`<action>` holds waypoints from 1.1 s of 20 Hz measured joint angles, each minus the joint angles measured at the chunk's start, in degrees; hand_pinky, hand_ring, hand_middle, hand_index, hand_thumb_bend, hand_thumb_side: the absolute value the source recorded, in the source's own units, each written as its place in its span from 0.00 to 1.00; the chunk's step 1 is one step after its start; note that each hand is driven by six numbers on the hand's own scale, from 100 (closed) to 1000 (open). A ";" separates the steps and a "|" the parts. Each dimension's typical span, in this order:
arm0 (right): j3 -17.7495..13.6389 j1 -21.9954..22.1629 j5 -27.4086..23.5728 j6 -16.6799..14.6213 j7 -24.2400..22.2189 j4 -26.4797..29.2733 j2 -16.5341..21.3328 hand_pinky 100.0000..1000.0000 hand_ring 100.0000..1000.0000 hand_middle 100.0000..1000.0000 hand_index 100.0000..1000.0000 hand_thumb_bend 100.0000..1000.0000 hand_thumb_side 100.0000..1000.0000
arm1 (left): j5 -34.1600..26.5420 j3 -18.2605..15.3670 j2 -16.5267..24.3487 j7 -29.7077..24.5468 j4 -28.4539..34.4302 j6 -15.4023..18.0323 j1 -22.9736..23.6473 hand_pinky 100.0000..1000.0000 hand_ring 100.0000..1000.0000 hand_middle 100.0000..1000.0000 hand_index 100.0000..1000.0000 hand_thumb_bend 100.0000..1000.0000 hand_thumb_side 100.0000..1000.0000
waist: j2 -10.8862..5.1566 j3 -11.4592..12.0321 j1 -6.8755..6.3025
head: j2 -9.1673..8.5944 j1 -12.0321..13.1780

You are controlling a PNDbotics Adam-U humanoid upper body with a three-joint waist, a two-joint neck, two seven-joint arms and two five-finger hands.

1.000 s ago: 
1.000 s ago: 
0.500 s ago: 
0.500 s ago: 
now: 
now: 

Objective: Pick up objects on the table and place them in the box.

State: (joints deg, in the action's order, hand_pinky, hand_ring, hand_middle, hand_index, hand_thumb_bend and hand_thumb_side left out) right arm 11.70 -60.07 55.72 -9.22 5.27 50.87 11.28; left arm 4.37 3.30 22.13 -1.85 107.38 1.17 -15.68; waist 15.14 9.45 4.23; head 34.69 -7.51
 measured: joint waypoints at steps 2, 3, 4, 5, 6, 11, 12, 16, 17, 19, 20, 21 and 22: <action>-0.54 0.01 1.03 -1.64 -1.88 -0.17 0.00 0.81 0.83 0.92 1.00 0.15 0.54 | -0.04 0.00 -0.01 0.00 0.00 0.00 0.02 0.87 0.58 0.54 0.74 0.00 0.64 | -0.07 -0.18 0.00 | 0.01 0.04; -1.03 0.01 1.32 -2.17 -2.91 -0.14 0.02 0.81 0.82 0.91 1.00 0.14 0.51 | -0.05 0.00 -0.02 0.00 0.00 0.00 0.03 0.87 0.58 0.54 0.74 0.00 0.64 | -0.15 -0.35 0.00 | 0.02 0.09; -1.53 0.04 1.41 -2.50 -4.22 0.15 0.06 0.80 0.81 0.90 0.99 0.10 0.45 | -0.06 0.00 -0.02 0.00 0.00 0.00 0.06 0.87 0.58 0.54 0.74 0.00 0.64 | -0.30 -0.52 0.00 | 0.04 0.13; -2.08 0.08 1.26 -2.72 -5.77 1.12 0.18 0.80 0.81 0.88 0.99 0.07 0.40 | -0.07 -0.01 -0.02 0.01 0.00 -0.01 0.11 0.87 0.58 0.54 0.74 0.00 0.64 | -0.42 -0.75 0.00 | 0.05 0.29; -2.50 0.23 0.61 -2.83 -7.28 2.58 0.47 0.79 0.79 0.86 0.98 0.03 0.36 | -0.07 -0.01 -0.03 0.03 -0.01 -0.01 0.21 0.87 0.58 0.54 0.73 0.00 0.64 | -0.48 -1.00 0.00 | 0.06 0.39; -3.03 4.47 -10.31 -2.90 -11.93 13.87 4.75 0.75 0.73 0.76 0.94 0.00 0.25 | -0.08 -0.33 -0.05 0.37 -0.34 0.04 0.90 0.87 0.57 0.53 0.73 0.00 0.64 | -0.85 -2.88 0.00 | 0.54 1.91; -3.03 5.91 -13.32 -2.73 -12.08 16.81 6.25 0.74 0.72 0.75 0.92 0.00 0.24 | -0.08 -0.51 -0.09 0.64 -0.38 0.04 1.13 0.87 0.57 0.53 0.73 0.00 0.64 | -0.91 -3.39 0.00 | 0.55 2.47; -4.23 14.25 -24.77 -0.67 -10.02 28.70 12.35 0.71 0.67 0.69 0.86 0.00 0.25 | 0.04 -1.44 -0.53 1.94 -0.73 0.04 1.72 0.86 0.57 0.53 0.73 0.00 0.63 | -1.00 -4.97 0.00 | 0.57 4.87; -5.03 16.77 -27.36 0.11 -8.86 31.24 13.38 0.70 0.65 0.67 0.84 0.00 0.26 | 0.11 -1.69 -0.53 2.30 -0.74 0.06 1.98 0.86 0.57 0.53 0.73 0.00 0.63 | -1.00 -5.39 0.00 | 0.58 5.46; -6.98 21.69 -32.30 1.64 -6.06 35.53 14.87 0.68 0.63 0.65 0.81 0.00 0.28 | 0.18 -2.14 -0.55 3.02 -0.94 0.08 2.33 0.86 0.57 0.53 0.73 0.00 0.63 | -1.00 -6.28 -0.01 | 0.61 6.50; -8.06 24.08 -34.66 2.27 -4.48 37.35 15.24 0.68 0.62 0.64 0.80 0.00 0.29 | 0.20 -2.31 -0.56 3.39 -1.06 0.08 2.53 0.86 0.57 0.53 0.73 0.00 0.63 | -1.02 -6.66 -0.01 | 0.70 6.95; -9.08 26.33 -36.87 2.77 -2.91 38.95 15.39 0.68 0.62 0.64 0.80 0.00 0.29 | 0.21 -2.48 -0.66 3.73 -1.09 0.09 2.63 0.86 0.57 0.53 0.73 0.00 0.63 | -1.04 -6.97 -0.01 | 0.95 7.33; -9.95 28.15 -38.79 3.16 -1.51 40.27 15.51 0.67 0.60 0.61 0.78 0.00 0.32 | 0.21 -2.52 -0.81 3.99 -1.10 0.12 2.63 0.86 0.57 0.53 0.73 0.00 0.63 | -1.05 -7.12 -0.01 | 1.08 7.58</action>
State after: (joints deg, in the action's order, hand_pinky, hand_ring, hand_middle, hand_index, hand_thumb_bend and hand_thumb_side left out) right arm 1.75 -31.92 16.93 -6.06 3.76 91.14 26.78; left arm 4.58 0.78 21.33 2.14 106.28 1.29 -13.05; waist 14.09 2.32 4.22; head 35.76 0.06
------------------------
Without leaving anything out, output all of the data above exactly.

▶ Final answer
`<action>` holds waypoints from 1.1 s of 20 Hz measured joint angles, each minus the joint angles measured at the chunk's start, in degrees; hand_pinky, hand_ring, hand_middle, hand_index, hand_thumb_bend, hand_thumb_side: the absolute value the source recorded, in the source's own units, each written as its place in its span from 0.00 to 1.00; the chunk's step 1 is one step after its start; note that each hand is driven by six numbers on the hand's own scale, from 100 (closed) to 1000 (open). A ";" separates the steps and a "|" the parts. Each dimension's typical span, in this order:
arm0 (right): j3 -17.7495..13.6389 j1 -21.9954..22.1629 j5 -27.4086..23.5728 j6 -16.6799..14.6213 j7 -24.2400..22.2189 j4 -26.4797..29.2733 j2 -16.5341..21.3328 hand_pinky 100.0000..1000.0000 hand_ring 100.0000..1000.0000 hand_middle 100.0000..1000.0000 hand_index 100.0000..1000.0000 hand_thumb_bend 100.0000..1000.0000 hand_thumb_side 100.0000..1000.0000
arm1 (left): j5 -34.1600..26.5420 j3 -18.2605..15.3670 j2 -16.5267..24.3487 j7 -29.7077..24.5468 j4 -28.4539..34.4302 j6 -15.4023..18.0323 j1 -22.9736..23.6473 hand_pinky 100.0000..1000.0000 hand_ring 100.0000..1000.0000 hand_middle 100.0000..1000.0000 hand_index 100.0000..1000.0000 hand_thumb_bend 100.0000..1000.0000 hand_thumb_side 100.0000..1000.0000
waist: j2 -10.8862..5.1566 j3 -11.4592..12.0321 j1 -6.8755..6.3025
head: j2 -9.1673..8.5944 j1 -12.0321..13.1780

You are controlling a PNDbotics Adam-U humanoid upper body with a three-joint waist, a two-joint neck, two seven-joint arms and two five-finger hands.

1.000 s ago: 
1.000 s ago: 
0.500 s ago: 
0.500 s ago: 
now: 
now: 

Objective: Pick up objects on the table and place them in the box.

State: (joints deg, in the action's order, hand_pinky, hand_ring, hand_middle, hand_index, hand_thumb_bend and hand_thumb_side left out) right arm 11.70 -60.07 55.72 -9.22 5.27 50.87 11.28; left arm 4.37 3.30 22.13 -1.85 107.38 1.17 -15.68; waist 15.14 9.45 4.23; head 34.69 -7.51
 measured: joint waypoints at steps 2, 3, 4, 5, 6, 11, 12, 16, 17, 19, 20, 21 and 22: <action>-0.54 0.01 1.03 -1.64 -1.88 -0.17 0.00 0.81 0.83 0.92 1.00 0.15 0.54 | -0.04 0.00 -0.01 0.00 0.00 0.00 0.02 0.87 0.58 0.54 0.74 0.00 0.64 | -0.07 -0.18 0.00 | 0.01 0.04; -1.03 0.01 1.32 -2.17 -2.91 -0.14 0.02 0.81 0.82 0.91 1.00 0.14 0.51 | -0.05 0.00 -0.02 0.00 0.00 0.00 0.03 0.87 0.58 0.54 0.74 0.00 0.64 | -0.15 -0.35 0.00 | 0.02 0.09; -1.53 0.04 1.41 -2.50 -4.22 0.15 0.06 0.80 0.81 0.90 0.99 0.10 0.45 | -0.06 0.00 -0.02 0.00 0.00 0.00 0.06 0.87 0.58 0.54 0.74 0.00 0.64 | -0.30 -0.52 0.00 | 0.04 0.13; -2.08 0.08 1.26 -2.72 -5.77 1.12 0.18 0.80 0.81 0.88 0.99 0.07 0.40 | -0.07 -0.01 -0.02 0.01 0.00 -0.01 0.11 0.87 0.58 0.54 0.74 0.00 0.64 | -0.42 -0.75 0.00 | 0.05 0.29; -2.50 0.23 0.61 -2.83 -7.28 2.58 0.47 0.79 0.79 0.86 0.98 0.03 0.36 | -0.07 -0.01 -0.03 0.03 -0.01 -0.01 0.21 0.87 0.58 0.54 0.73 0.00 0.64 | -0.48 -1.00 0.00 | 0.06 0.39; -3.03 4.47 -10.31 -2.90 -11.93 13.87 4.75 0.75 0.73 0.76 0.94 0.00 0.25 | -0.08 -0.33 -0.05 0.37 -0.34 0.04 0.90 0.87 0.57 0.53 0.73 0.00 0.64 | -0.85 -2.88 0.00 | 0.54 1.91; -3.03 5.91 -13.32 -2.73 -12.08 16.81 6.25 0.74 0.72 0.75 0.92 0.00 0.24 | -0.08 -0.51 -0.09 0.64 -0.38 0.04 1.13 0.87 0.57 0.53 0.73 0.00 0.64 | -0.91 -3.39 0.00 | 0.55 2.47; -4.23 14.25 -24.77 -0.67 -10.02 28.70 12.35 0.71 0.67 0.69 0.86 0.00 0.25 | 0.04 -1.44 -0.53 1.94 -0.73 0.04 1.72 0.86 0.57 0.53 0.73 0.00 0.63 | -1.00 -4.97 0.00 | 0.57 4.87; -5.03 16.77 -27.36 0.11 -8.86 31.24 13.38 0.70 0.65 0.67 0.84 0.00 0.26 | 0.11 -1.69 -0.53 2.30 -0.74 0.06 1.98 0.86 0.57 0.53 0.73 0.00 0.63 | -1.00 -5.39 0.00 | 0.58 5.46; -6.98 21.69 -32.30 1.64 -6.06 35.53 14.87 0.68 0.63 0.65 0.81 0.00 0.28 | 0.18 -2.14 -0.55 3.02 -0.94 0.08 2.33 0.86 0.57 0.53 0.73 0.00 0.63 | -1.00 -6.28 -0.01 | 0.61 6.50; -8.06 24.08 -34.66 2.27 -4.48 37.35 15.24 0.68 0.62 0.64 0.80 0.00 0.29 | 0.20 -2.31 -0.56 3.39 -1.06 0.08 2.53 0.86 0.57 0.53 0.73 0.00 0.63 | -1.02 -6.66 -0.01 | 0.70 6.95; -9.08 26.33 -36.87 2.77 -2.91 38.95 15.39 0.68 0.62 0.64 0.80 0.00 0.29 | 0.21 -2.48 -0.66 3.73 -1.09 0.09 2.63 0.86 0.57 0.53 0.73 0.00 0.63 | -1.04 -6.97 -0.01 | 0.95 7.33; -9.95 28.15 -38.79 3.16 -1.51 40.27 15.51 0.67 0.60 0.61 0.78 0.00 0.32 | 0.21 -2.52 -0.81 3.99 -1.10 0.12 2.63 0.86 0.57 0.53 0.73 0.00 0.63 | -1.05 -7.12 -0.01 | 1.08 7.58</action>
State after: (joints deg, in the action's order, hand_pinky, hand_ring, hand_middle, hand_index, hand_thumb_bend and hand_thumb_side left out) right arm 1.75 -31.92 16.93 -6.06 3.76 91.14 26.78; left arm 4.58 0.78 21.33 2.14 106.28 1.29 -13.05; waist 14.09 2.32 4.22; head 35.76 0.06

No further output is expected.